Retype the data below exactly; skip every image.

Records provided:
▼▼▼

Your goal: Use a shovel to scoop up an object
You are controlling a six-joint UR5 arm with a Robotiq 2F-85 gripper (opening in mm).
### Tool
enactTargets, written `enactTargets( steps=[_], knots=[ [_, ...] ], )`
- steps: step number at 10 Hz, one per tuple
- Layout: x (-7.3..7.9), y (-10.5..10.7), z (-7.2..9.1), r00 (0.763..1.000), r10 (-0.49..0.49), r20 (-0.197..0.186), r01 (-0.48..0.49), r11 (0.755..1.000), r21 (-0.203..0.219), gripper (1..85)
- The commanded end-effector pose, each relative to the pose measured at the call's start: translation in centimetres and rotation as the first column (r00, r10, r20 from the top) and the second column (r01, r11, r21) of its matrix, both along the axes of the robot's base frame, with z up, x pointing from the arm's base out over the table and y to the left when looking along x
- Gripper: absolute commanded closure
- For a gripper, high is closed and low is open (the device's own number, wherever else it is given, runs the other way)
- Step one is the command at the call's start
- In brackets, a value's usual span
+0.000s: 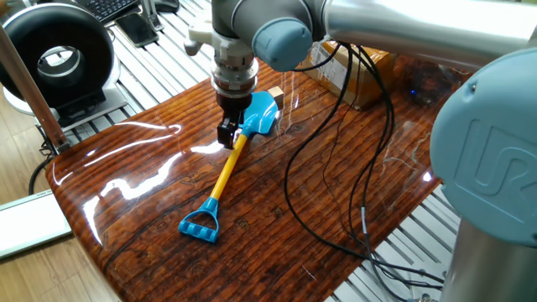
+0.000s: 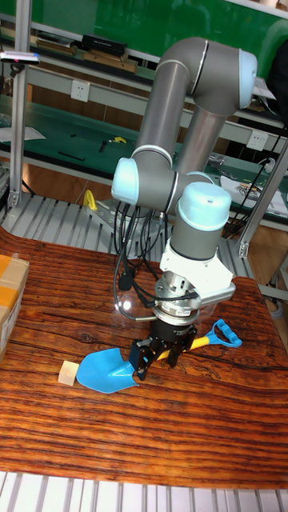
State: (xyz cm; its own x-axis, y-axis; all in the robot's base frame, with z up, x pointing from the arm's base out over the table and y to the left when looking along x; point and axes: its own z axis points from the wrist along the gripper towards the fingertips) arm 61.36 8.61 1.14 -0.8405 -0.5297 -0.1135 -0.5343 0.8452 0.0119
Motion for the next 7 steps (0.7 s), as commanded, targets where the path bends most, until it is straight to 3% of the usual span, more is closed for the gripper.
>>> enactTargets(
  steps=[1, 2, 3, 7],
  knots=[
    [0.6, 0.4, 0.2, 0.999, -0.025, 0.02, 0.025, 0.999, 0.025, 15.0],
    [0.5, 0.4, 0.2, 1.0, -0.026, 0.015, 0.026, 0.999, 0.025, 15.0],
    [0.1, 0.3, 0.8, 0.999, -0.045, -0.017, 0.045, 0.999, 0.012, 15.0],
    [-0.5, -0.1, 4.3, 0.997, -0.033, -0.063, 0.033, 0.999, 0.006, 15.0]
  ],
)
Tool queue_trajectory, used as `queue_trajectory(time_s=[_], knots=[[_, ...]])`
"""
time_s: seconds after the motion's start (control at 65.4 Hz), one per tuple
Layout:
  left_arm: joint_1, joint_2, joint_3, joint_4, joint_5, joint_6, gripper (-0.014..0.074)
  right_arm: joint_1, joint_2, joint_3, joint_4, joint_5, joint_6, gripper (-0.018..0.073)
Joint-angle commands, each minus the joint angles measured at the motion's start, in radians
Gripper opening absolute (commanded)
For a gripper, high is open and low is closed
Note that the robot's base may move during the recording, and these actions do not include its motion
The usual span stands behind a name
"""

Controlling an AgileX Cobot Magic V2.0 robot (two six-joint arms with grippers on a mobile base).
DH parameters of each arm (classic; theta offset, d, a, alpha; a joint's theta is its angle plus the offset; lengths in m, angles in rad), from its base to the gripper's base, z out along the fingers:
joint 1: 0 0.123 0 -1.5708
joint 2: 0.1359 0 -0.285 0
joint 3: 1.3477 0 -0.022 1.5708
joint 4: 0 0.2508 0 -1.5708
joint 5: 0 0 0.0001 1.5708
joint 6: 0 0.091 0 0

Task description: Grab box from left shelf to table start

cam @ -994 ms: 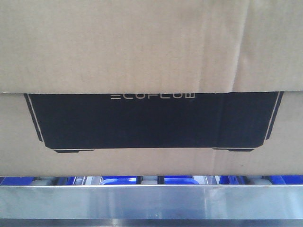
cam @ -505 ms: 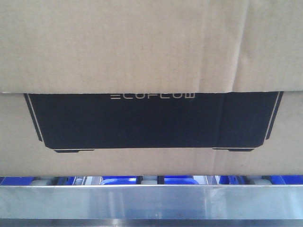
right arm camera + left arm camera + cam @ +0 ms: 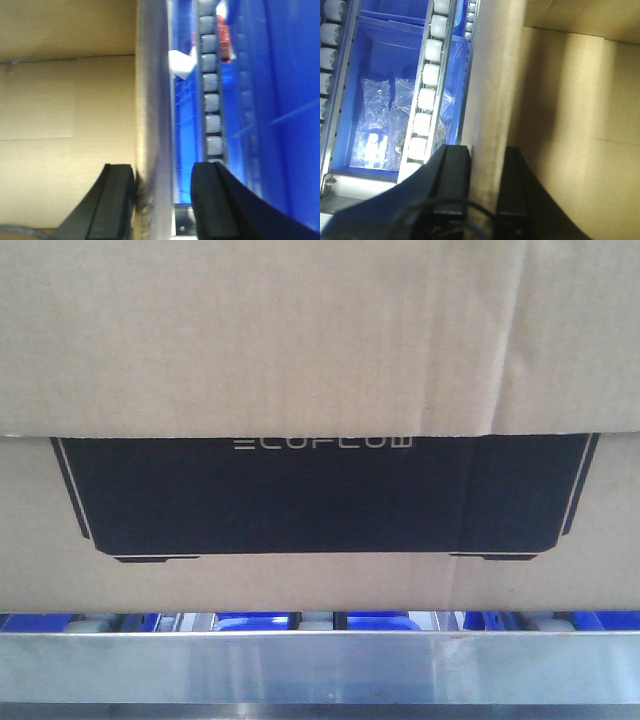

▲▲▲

Expected answer:
Your goal: Use a shovel to scoop up an object
You are controlling a six-joint UR5 arm with a Robotiq 2F-85 gripper (opening in mm).
### Tool
enactTargets, written `enactTargets( steps=[_], knots=[ [_, ...] ], )`
- steps: step number at 10 Hz, one per tuple
- Layout: x (-7.3..7.9), y (-10.5..10.7), z (-7.2..9.1), r00 (0.763..1.000), r10 (-0.49..0.49), r20 (-0.197..0.186), r01 (-0.48..0.49), r11 (0.755..1.000), r21 (-0.203..0.219), gripper (1..85)
- The commanded end-effector pose, each relative to the pose measured at the call's start: translation in centimetres and rotation as the first column (r00, r10, r20 from the top) and the second column (r01, r11, r21) of its matrix, both along the axes of the robot's base frame, with z up, x pointing from the arm's base out over the table and y to the left when looking along x
- Gripper: absolute commanded closure
- For a gripper, high is closed and low is open (the device's own number, wherever else it is given, runs the other way)
- Step one is the command at the call's start
- In brackets, a value's usual span
+0.000s: 
+0.000s: 
State: (xyz cm; its own x-axis, y-axis; all in the robot's base frame, with z up, x pointing from the arm's base out over the table and y to the left when looking along x; point and axes: its own z axis points from the wrist along the gripper towards the fingertips) arm 61.36 8.61 1.14 -0.8405 -0.5297 -0.1135 -0.5343 0.8452 0.0119
Motion for the next 7 steps (0.7 s), as commanded, targets where the path bends most, until it is straight to 3% of the usual span, more is closed for the gripper.
>>> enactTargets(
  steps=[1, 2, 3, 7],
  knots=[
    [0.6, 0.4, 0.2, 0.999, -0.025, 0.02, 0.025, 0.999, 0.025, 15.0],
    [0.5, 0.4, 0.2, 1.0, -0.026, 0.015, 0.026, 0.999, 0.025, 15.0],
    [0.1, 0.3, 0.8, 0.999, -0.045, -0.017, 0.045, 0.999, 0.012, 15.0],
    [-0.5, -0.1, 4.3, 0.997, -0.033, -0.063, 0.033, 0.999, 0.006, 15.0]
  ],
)
Tool queue_trajectory, used as `queue_trajectory(time_s=[_], knots=[[_, ...]])`
"""
time_s: seconds after the motion's start (control at 65.4 Hz), one per tuple
Layout:
  left_arm: joint_1, joint_2, joint_3, joint_4, joint_5, joint_6, gripper (-0.014..0.074)
  right_arm: joint_1, joint_2, joint_3, joint_4, joint_5, joint_6, gripper (-0.018..0.073)
Joint-angle commands, each minus the joint angles measured at the motion's start, in radians
Gripper opening absolute (commanded)
For a gripper, high is open and low is closed
Note that the robot's base may move during the recording, and these actions do not include its motion
The usual span stands behind a name
"""

Controlling an AgileX Cobot Magic V2.0 robot (two six-joint arms with grippers on a mobile base).
DH parameters of each arm (classic; theta offset, d, a, alpha; a joint's theta is its angle plus the offset; lengths in m, angles in rad), from its base to the gripper's base, z out along the fingers:
joint 1: 0 0.123 0 -1.5708
joint 2: 0.1359 0 -0.285 0
joint 3: 1.3477 0 -0.022 1.5708
joint 4: 0 0.2508 0 -1.5708
joint 5: 0 0 0.0001 1.5708
joint 6: 0 0.091 0 0

Task description: Grab box from left shelf to table start

cam @ -994 ms: 
cam @ -505 ms: 
right arm camera + left arm camera + cam @ +0 ms: 

The exercise asks for nothing further.